• J.M. Coetzee, Elisabeth Costello

    J.M.coetzee

    J’avais déjà rencontré Elisabeth Costello dans un roman ultérieur de Coetze où elle apparaissait en tant que personnage secondaire : L'homme ralenti. Ici, elle est l’héroïne principale du roman éponyme. Un personnage qui produit sur son fils le même effet qu’on peut généraliser : « Elle l’ébranle ; c’est probablement l’effet qu’elle produit sur d’autres lectCoetzeeurs également. C’est probablement la raison pour laquelle, en ce monde, elle existe. »

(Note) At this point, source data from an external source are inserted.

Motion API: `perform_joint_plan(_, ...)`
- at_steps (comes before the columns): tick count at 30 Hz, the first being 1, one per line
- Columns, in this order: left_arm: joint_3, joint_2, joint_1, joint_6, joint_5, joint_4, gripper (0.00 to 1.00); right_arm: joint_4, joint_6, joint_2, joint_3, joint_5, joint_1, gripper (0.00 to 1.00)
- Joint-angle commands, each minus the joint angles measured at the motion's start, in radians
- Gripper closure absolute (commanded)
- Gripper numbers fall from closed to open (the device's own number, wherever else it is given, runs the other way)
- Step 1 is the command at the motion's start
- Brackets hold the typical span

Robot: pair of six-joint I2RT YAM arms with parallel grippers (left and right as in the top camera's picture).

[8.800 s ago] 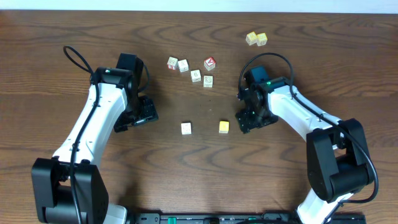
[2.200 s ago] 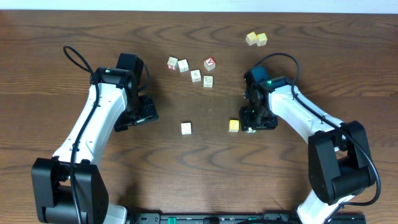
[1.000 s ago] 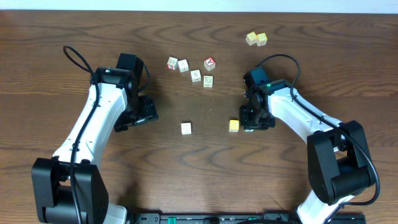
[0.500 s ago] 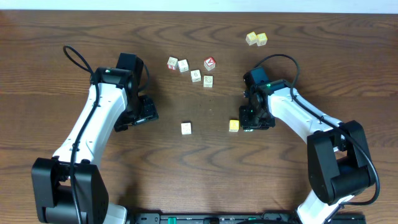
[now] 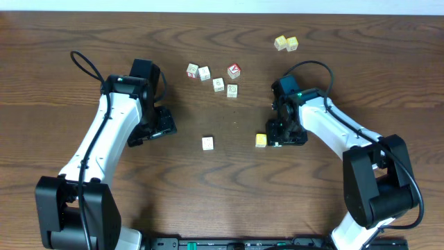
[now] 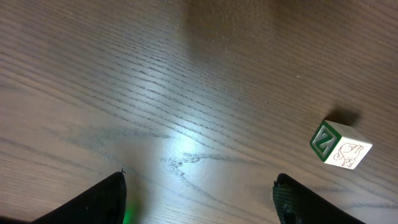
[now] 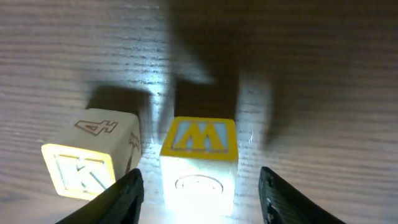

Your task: Lift 3 blocks

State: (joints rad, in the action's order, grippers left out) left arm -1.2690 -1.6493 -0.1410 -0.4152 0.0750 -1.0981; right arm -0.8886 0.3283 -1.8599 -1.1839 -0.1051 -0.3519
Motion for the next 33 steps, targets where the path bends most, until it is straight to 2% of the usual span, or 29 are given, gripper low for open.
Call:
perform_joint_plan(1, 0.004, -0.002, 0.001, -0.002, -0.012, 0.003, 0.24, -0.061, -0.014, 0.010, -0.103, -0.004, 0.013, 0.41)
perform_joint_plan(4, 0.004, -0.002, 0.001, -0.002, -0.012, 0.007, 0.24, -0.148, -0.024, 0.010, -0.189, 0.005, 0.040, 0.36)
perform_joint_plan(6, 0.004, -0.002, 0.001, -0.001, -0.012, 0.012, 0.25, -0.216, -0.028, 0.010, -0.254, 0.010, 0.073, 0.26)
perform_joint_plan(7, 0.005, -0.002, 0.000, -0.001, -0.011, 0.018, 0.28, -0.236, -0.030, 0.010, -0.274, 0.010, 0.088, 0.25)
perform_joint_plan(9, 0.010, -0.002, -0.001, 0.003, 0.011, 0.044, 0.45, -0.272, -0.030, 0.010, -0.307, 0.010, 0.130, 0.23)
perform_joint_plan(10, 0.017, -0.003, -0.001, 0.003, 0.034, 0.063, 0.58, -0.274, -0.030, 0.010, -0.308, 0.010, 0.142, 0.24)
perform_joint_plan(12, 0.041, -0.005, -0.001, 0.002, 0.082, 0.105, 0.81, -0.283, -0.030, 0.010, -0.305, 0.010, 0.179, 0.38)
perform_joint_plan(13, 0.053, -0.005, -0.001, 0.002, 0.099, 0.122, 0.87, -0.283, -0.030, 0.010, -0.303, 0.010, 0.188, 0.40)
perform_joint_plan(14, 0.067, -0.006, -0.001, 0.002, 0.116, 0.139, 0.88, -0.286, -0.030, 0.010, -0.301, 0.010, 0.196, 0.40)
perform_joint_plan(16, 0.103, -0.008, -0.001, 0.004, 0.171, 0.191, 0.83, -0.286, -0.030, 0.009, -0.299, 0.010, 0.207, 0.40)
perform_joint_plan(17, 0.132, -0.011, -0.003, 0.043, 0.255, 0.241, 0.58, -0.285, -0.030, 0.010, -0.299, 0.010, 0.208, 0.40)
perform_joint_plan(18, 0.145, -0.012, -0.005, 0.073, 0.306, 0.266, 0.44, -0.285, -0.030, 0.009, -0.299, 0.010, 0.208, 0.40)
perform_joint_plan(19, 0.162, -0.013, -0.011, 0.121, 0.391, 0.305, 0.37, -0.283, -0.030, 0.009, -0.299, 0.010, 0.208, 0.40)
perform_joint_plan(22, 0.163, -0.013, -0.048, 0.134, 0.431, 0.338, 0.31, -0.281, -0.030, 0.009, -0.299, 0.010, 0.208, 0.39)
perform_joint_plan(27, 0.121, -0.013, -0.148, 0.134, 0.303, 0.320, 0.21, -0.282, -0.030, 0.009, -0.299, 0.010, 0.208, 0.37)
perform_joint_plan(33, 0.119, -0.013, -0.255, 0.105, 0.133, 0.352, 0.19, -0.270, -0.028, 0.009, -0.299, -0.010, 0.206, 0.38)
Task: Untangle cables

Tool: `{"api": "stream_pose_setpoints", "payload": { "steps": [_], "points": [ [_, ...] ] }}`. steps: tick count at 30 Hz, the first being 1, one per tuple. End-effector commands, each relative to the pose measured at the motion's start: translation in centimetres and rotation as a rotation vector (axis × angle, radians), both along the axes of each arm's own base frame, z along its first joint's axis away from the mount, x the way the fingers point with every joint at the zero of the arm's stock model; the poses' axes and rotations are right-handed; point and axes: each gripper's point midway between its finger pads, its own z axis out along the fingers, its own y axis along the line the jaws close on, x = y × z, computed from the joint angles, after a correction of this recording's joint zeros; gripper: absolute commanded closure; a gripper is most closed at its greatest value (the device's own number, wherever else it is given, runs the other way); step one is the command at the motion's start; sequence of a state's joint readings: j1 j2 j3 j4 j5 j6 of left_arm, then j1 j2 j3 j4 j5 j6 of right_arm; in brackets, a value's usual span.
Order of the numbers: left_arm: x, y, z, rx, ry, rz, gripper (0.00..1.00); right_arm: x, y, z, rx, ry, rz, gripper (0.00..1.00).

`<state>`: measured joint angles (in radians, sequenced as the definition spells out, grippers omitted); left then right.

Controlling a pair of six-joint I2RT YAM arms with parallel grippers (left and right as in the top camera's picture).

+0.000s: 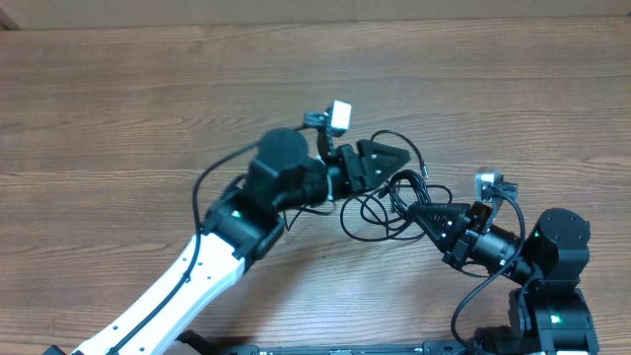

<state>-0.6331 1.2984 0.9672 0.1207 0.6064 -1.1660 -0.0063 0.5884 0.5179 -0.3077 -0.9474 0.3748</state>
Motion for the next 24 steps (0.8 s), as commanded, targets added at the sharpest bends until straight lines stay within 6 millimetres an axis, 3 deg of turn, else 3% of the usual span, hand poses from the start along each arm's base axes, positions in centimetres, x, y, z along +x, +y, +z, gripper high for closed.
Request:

    Ebranlé, on l’est en effet à accompagner cette romancière vieillissante connue pour avoir publié des années plus tôt un livre sur Molly Bloom, l’héroïne de Joyce. On la suit à l’occasion de huit discours qu’elle prononce dans des colloques, des conférences, ou à propos de prix qu’elle reçoit.
    Jusqu’à la scène finale, une fable où Costello, pour franchir une porte vers l’au-delà, doit expliquer ses croyances, et affirme que l’écrivain n’en a pas, ne doit pas en avoir, qu’elles sont gênantes pour lui. Qu’il doit être un secrétaire de l’invisible, à l’écoute des voix qui lui parviennent. Toutes les voix, autant celles des victimes de des bourreaux. (Et au-dessus d'elles: la voix détachée, cruelle, impitoyable et sensible à la fois de Coetze.)
    Chaque discours est l’occasion de nous faire part d’opinions tranchées. Elisabeth Costello compare les abattoirs d’animaux aux camps de la mort d’Auschwitz. Questionne l’oralité du roman en Afrique et son statut. Se pose des questions sur le réalisme, le pouvoir de l’écriture, la mort.
    Tout ça fait un livre étrange, ironique, fort, dérangeant, qui s’interroge sur les pouvoirs de l’écriture littéraire.